Extensions


Version 1.11.1.0 for version 1.11 of the CF conventions.

The cfdm package has been designed to be subclassed, so that the creation of a new implementation of the CF data model, based on cfdm, is straight forward. For example:

Create a new implementation with a new field construct class.
import cfdm

class my_Field(cfdm.Field):
    def info(self):
        return 'I am a {!r} instance'.format(
            self.__class__.__name__)

The interpretation of CF-netCDF files that is encoded within the cfdm.read and cfdm.write functions is also inheritable, so that an extended data model implementation need not recreate the complicated mapping of CF data model constructs to, and from, CF-netCDF elements. This is made possible by the bridge design pattern, that decouples the implementation of the CF data model from the CF-netCDF encoding so that the two can vary independently.

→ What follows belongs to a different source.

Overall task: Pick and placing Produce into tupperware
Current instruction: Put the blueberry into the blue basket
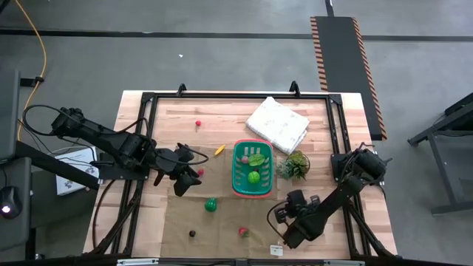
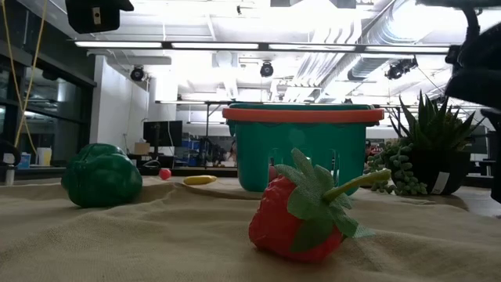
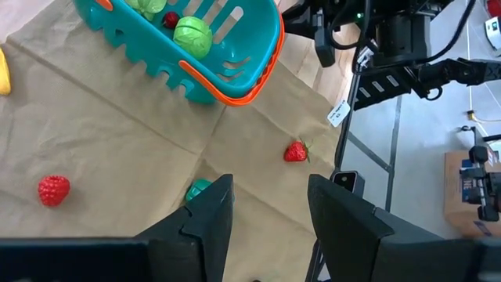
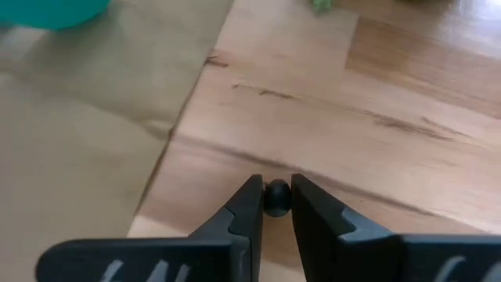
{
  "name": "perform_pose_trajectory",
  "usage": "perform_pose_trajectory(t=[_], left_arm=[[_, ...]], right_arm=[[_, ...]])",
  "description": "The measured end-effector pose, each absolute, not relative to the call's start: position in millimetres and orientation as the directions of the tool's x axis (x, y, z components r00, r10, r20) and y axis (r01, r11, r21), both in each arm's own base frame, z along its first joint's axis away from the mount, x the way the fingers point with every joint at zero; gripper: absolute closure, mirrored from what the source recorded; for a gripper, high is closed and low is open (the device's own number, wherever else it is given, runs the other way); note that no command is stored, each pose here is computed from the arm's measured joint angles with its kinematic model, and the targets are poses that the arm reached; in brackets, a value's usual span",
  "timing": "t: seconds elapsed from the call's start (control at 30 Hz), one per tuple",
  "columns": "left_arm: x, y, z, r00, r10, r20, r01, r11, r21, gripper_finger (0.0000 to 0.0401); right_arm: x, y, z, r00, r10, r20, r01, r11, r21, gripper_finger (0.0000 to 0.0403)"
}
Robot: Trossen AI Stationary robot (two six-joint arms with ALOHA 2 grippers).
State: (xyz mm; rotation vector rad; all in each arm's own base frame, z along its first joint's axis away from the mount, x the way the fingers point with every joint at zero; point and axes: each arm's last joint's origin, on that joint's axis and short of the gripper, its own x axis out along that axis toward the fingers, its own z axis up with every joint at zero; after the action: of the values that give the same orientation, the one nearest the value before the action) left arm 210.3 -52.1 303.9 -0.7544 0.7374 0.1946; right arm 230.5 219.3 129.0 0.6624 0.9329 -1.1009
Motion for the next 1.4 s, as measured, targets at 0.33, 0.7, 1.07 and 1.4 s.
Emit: perform_pose_trajectory(t=[0.33, 0.7, 1.07, 1.4], left_arm=[[210, -52, 304, 0.736, -0.093, -0.671, -0.41, 0.727, -0.551, 0.0247], [210, -52, 304, 0.738, -0.087, -0.67, -0.412, 0.727, -0.549, 0.0247], [210, -52, 304, 0.738, -0.084, -0.67, -0.422, 0.717, -0.555, 0.0247], [210, -51, 304, 0.742, -0.055, -0.668, -0.413, 0.747, -0.52, 0.0247]], right_arm=[[244, 235, 158, 0.196, -0.381, -0.903, 0.899, 0.438, 0.011, 0.0357], [261, 255, 211, 0.272, -0.304, -0.913, 0.842, 0.535, 0.072, 0.0357], [290, 251, 275, 0.431, -0.295, -0.853, 0.762, 0.624, 0.17, 0.0357], [348, 191, 295, 0.484, -0.314, -0.817, 0.711, 0.685, 0.158, 0.0357]])
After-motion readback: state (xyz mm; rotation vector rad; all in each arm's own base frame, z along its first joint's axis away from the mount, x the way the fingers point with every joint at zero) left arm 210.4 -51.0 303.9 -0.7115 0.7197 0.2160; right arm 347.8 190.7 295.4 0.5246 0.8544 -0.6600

Define an implementation that is the same as cfdm, but which uses the my_Field class to represent field constructs
>>> my_implementation = cfdm.implementation()
>>> my_implementation.set_class('Field', my_Field)
Define new functions that can read into my_Field instances, and write write my_Field instances to datasets on disk.
>>> import functools
>>> my_read = functools.partial(cfdm.read,
...                             _implementation=my_implementation)
>>> my_write = functools.partial(cfdm.write,
...                              _implementation=my_implementation)
Read my_field constructs from ‘file.nc’, the netCDF file used in the tutorial, using the new my_read function. Inspect a field construct read from the dataset, demonstrating that it is a my_Field instance from the new implementation that has the inherited functionality of a cfdm.Field instance.
>>> q, t = my_read('file.nc')
>>> print(type(q))
<class '__main__.my_Field'>
>>> print(q.info())
I am a 'my_Field' instance
>>> print(repr(q))
<my_Field: specific_humidity(latitude(5), longitude(8)) 1>
>>> print(q.data.array)
[[0.007 0.034 0.003 0.014 0.018 0.037 0.024 0.029]
 [0.023 0.036 0.045 0.062 0.046 0.073 0.006 0.066]
 [0.11  0.131 0.124 0.146 0.087 0.103 0.057 0.011]
 [0.029 0.059 0.039 0.07  0.058 0.072 0.009 0.017]
 [0.006 0.036 0.019 0.035 0.018 0.037 0.034 0.013]]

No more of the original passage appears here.